After years of inactivity, major M&A has suddenly heated up this year in China’s Internet space, fueled by a small group of cash-rich industry leaders purchasing money-losing smaller firms that have strong prospects but are starved for funds. Leading e-commerce firm Alibaba, top search firm Baidu (Nasdaq: BIDU) and social media leader Tencent (HKEx: 700) have all made purchases worth hundreds of millions of dollars this year, both inside and outside China. Tencent and Baidu have financed those deals partly with mega bond offerings, and Alibaba has also raised cash by bringing in new investors.
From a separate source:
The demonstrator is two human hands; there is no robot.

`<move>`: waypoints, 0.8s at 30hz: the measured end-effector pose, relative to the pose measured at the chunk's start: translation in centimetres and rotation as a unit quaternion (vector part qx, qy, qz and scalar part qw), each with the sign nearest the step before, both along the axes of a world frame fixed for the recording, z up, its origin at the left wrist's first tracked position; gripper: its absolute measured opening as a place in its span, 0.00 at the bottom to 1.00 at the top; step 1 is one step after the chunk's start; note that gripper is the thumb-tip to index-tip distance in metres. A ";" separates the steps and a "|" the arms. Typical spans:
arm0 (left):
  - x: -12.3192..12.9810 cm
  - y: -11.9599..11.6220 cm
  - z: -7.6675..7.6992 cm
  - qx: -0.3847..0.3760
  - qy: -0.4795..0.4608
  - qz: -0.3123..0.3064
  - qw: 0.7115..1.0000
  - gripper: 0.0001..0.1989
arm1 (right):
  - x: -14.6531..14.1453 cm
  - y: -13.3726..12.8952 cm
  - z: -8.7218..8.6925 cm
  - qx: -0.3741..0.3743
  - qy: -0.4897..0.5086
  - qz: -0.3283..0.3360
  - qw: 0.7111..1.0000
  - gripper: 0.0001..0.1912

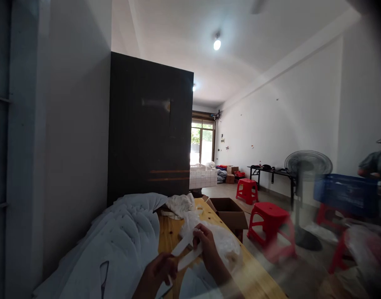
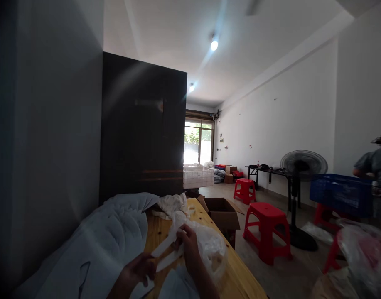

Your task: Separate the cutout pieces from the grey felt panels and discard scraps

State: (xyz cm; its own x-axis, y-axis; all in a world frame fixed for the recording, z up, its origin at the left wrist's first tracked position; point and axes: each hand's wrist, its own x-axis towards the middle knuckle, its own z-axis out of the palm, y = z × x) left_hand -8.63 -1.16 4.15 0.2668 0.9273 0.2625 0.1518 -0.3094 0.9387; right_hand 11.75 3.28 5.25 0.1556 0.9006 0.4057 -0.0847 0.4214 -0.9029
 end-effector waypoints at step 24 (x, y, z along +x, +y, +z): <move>1.3 -2.3 -1.2 -0.069 -0.122 -0.047 0.989 0.28 | -2.8 -5.1 -4.0 0.007 -0.136 0.182 0.974 0.22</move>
Now Ctrip looks set to enter the M&A rush, with its announcement of this new convertible bond offering. Most of the announcement is technical, and not really worth repeating here. (company announcement) The main buyers appear to be hedge funds, which are betting that Ctrip’s shares will continue their recent rally, making the bonds more valuable for eventual conversion to Ctrip shares.
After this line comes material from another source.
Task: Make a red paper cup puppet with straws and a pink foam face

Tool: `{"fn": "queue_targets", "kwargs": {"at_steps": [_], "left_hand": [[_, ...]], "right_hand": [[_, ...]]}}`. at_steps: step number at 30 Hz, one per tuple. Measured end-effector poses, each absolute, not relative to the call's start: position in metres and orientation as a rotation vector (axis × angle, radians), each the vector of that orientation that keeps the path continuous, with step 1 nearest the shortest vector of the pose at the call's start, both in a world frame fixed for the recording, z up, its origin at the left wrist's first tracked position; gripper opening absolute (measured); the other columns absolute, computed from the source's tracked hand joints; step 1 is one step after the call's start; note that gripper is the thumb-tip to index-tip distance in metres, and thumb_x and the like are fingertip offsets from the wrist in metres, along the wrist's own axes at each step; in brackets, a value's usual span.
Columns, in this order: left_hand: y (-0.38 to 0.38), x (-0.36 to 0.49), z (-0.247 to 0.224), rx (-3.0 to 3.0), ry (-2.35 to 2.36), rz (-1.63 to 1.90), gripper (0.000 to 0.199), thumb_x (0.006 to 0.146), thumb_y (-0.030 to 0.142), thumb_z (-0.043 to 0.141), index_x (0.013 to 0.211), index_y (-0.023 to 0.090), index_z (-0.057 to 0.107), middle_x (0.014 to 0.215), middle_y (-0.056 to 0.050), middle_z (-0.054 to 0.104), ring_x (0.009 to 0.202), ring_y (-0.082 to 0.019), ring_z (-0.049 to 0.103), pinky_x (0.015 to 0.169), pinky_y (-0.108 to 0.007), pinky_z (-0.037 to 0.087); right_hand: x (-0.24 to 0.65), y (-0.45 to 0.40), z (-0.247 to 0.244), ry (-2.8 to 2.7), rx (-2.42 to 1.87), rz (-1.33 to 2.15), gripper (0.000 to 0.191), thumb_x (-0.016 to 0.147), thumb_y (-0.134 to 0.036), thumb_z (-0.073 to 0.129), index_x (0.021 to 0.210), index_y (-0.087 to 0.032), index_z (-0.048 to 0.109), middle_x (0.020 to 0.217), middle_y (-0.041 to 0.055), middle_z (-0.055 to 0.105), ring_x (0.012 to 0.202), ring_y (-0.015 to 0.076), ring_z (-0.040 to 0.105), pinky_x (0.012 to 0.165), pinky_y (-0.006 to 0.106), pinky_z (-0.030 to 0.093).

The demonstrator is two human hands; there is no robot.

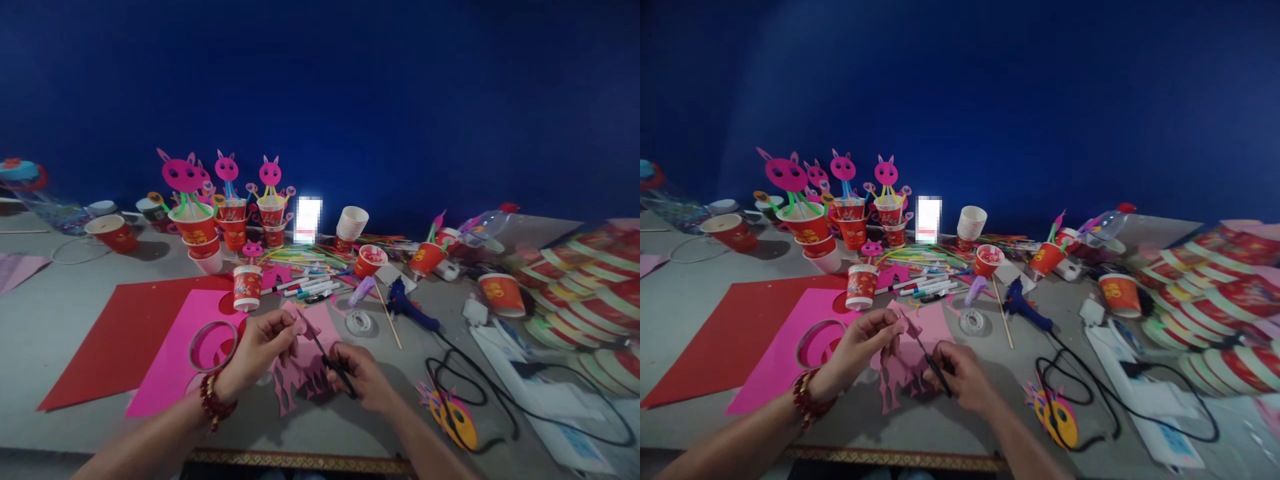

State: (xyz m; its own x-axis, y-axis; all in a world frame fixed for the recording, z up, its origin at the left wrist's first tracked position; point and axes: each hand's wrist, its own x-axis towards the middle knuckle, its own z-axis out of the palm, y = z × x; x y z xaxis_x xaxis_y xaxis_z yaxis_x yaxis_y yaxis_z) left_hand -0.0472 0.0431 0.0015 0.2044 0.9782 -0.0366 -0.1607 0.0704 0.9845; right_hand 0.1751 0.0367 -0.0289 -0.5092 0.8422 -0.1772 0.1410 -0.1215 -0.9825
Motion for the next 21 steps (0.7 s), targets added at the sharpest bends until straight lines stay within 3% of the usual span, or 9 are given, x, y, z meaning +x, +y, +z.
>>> {"fn": "queue_targets", "kwargs": {"at_steps": [7,21], "left_hand": [[0.0440,-0.0526,-0.0049,1.134,0.927,1.129,0.029,0.089,0.041,0.067,0.079,0.015,0.060,0.056,0.003,0.064,0.042,-0.005,0.052,0.043,-0.014,0.044],[0.0458,-0.0520,-0.0047,1.128,0.934,1.178,0.032,0.088,0.044,0.068,0.076,0.015,0.060,0.056,0.002,0.064,0.041,-0.006,0.053,0.042,-0.016,0.043]], "right_hand": [[0.1736,0.0359,-0.0254,-1.586,-1.105,1.682,0.059,0.069,-0.069,0.075,0.065,-0.022,0.039,0.057,-0.0066,0.044,0.049,0.0079,0.036,0.046,0.020,0.030],[0.1766,0.0362,-0.0302,-1.664,-1.110,1.607,0.055,0.073,-0.066,0.073,0.065,-0.022,0.041,0.056,-0.0059,0.046,0.050,0.0089,0.039,0.047,0.020,0.031]]}}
But what’s much more intriguing is the part of the announcement where Ctrip says the funds could be used to finance acquisitions. That’s where Qunar comes in. Qunar is majority owned by Baidu, which purchased 62 percent of the company in 2011 for $300 million. Assuming the company has roughly doubled in value in each of the 2 years since Baidu’s purchase, Qunar would now be worth around $2 billion.
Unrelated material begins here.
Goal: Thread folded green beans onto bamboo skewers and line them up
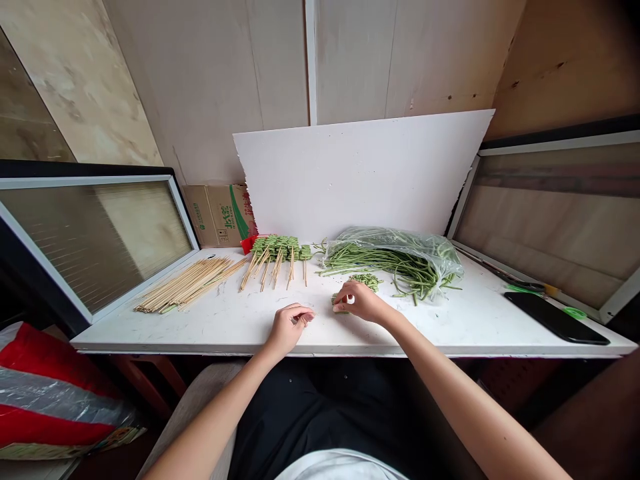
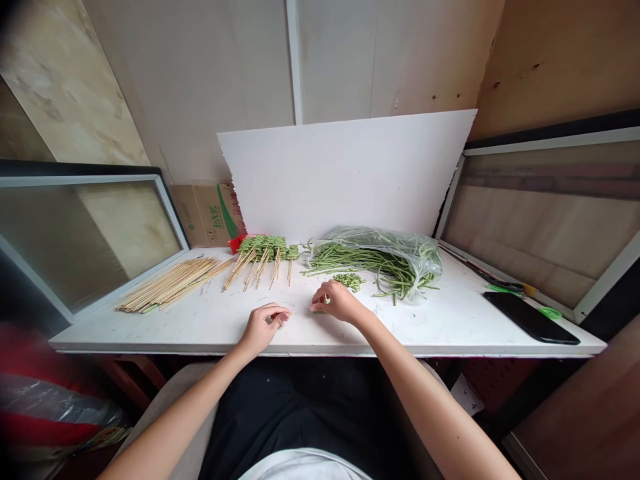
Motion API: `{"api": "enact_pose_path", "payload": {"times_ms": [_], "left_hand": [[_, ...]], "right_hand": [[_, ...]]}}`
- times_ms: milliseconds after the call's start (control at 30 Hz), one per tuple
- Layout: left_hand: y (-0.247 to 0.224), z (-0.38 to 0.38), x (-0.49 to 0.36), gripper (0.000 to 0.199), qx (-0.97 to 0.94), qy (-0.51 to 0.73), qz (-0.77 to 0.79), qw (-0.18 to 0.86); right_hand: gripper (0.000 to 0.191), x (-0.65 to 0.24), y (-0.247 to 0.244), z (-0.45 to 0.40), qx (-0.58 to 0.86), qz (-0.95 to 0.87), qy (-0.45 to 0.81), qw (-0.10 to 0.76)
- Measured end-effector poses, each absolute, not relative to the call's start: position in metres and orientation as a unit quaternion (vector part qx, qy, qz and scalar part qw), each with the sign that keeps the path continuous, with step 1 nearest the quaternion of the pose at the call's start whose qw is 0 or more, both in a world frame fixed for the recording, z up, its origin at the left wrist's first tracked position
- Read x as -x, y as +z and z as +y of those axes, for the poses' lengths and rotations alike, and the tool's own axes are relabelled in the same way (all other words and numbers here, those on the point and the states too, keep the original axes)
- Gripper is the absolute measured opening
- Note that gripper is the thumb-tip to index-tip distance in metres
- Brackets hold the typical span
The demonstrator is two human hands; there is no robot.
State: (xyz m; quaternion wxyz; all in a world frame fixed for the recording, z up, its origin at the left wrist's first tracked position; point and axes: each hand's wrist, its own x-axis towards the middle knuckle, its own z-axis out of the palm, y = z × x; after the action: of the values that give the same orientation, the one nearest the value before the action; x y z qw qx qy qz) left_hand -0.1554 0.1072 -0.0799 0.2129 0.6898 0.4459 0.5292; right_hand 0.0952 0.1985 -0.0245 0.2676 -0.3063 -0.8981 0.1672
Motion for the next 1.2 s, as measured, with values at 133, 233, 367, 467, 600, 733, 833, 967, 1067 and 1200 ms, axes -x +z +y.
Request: {"api": "enact_pose_path", "payload": {"times_ms": [133, 233, 367, 467, 600, 733, 833, 967, 1067, 1200], "left_hand": [[-0.081, 0.107, 0.155, 0.025, -0.69, 0.524, 0.45, 0.216], [-0.082, 0.108, 0.156, 0.025, -0.696, 0.515, 0.456, 0.205], [-0.084, 0.11, 0.156, 0.025, -0.714, 0.495, 0.466, 0.167], [-0.086, 0.111, 0.156, 0.025, -0.718, 0.487, 0.469, 0.166], [-0.086, 0.11, 0.155, 0.024, -0.696, 0.498, 0.478, 0.196], [-0.083, 0.108, 0.154, 0.029, -0.68, 0.506, 0.486, 0.214], [-0.081, 0.107, 0.153, 0.031, -0.669, 0.514, 0.479, 0.243], [-0.081, 0.106, 0.153, 0.039, -0.643, 0.528, 0.449, 0.327], [-0.08, 0.107, 0.153, 0.044, -0.637, 0.526, 0.445, 0.346], [-0.08, 0.108, 0.154, 0.045, -0.648, 0.52, 0.455, 0.322]], "right_hand": [[0.006, -0.098, -0.029, 0.201, 0.306, -0.913, 0.163, 0.214], [0.009, -0.1, -0.035, 0.205, 0.302, -0.918, 0.144, 0.215], [0.013, -0.102, -0.042, 0.211, 0.287, -0.917, 0.112, 0.254], [0.012, -0.101, -0.043, 0.21, 0.286, -0.915, 0.103, 0.265], [0.015, -0.094, -0.033, 0.198, 0.277, -0.912, 0.113, 0.279], [0.026, -0.081, -0.025, 0.18, 0.244, -0.921, 0.14, 0.271], [0.029, -0.066, -0.027, 0.166, 0.202, -0.925, 0.172, 0.274], [0.016, -0.051, -0.036, 0.157, 0.172, -0.924, 0.161, 0.3], [0.013, -0.05, -0.039, 0.16, 0.175, -0.919, 0.14, 0.324], [0.016, -0.057, -0.037, 0.169, 0.197, -0.907, 0.122, 0.351]]}}
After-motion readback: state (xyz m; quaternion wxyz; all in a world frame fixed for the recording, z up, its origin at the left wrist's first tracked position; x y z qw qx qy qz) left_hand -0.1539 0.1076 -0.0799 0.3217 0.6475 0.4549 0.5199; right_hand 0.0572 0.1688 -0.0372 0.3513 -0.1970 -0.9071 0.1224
At the same time, Qunar has been anxiously awaiting an opportunity to make an IPO, as the company has most likely burned through much of its cash to fuel its fast growth and is reportedly still losing money. Qunar tried to make its offering last year in New York, but had to scrap the plan due to dismal investor sentiment towards money-losing Chinese Internet companies. Reports last month indicated it had relaunched the plan, and hoped to make the offering by the end of the year. (previous post)
In terms of their relationship, Ctrip and Qunar were previously bitter rivals, using different business models to launch a series of price wars last year that caused Ctrip’s profits to tumble. But since then the 2 have become a bit chummier, and they even announced a tie-up in August that saw Ctrip offer some of its vacation packages over Qunar’s platform. (previous post) All of that, combined with this latest bond offering, leads me to speculate that an equity tie-up could be brewing for these 2 companies, which would create a formidable player in China’s online travel space.
The most likely scenario could see Ctrip purchase a big portion of Qunar, perhaps up to 30 percent of the company, to generate buzz as Qunar marketed its IPO. The more exciting scenario would see Ctrip purchase Qunar outright, though I think that’s probably less likely as Baidu would probably like to retain some of its stake. Either way, this new bond offer could foreshadow a very exciting new tie-up, with potential to create not only a Chinese sector leader but also a company that could eventually challenge global players like Expedia (Nasdaq: EXPE) and Priceline (Nasdaq: PCLN).
Bottom line: Ctrip’s $500 million bond offer could foreshadow a major investment in or outright purchase of fast-rising rival Qunar.